Happy #Marchintosh2026!

I wanted to take a moment and share my #Marchintosh2026 project that bridges 90s Mac workstation muscle with modern avian research: transforming my Power Mac 9600/500 G3 into a dedicated Nocmig (nocturnal migration) recording and analysis station.

The Mission:

I am an avid “birder” (birdwatcher) and live in southern coastal New York, directly on the Atlantic Flyway. Every spring, millions of birds migrate overhead under the cover of darkness, emitting "flight calls" to stay in contact. These faint, high-frequency “tseeps" “seeps” and "zeeps" (6-9kHz) are often the only way to track species movement at night.
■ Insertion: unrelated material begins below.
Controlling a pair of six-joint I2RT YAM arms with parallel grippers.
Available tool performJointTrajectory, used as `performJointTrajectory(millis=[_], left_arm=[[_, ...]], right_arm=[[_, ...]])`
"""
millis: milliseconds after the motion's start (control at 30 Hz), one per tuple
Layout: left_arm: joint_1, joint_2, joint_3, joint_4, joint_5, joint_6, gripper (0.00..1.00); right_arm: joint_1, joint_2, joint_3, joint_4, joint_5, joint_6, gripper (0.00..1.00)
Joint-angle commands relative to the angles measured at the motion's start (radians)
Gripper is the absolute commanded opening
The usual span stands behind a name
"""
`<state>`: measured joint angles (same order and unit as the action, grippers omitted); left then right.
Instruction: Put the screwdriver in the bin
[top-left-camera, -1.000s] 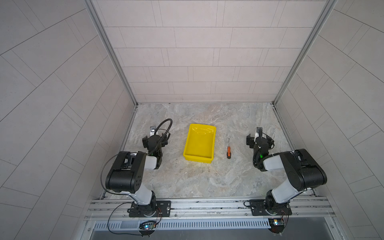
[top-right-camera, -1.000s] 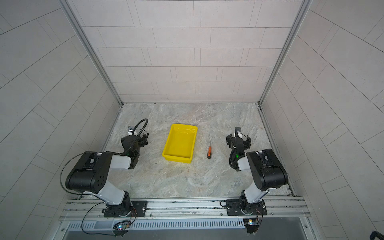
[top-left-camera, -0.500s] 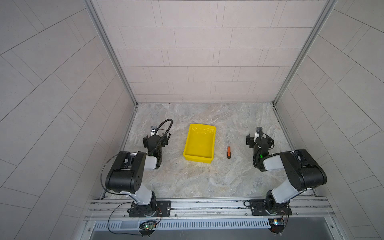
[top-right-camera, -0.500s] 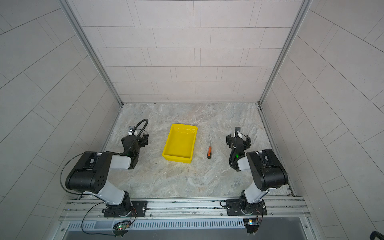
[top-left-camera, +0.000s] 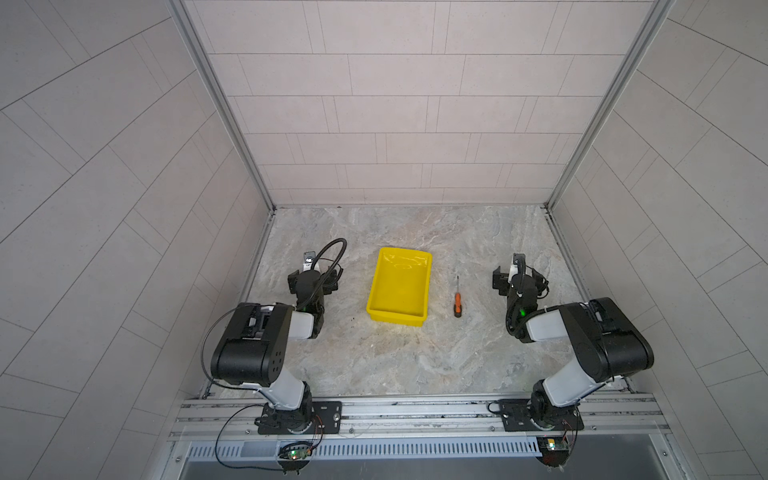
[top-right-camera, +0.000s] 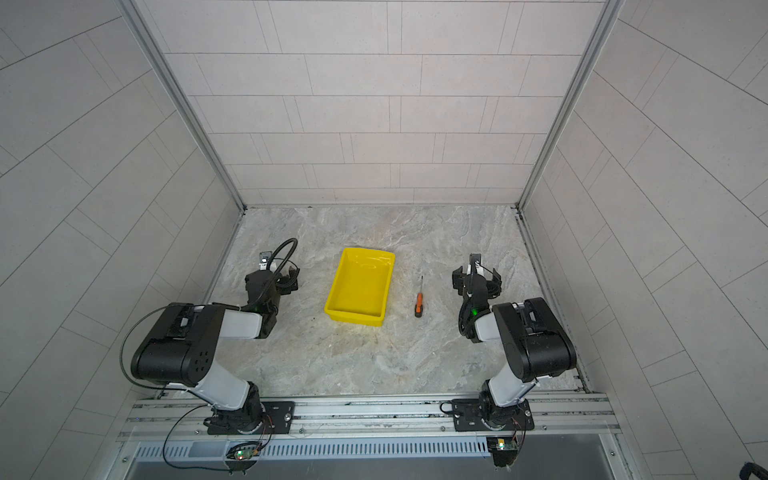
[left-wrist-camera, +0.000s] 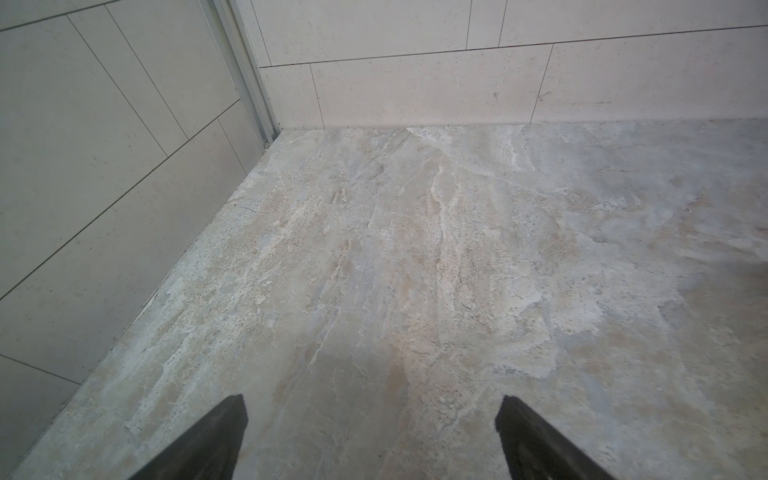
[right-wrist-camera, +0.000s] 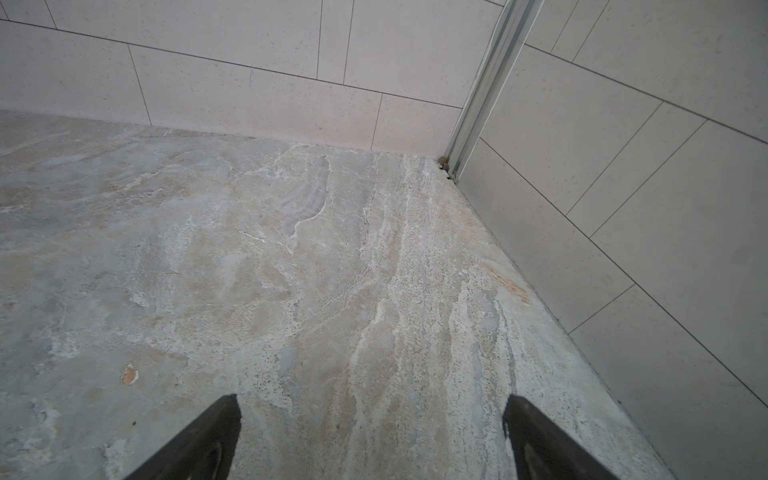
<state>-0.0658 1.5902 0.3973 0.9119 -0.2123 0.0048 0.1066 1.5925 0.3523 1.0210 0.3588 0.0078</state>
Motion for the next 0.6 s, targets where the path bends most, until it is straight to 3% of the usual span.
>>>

To catch them, I’m installing a custom-built "Bucket Mic" on a ledge outside my attic window, positioned with a clear view facing South/Southwest to intercept the migrants as they push north.

The Rig:

Computer:
Power Mac 9600/350 (500MHz G3 card 320MB RAM) and BlueSCSI v2 with high-endurance SD card for 8-hour continuous 16-bit/44.1kHz writes.

The "Ear": A DIY "Bucket Mic" setup—a 5-gallon plastic pail lined with acoustic foam to reject ground noise, sealed with a "drum-tight" plastic wrap and pantyhose acoustic window.

The Pill: I’m building a high-gain pre-amp around a PUI Audio AOM-5024L-HD-R capsule and a TI TLV271 op-amp (SOT-23 on a PA0084 DIP adapter). It’s powered by a dedicated 9V rail to keep the noise floor low enough to catch birds at 2,000 feet.

The Workflow:

I’m using AppleScript to automate the recording schedule (dusk-to-dawn). The 9600 should be able to successfully record and analyze high-resolution FFT spectrogram in software like SoundEdit 16 and Audacity 1.2.6.

I’ve been in touch with Harold Mills (who wrote the original Tseep/Zeep detectors at Cornell in the 90s) and the Macaulay Library to hunt down the original Mac-ported detection algorithms. If those are lost to time (anybody know someone who did acoustics research at Cornell in the early 90’s???), the 9600 will still serve as my manual "Spectrogram Hunter" to ID species by their visual signatures.

However, for the most difficult IDs—like distinguishing between the confusing warblers — I’ll likely export clips to a modern machine for analysis. Tools like BirdNET or Cornell’s Raven Pro will serve to verify species when the classic spectrogram shapes are too similar to call by eye.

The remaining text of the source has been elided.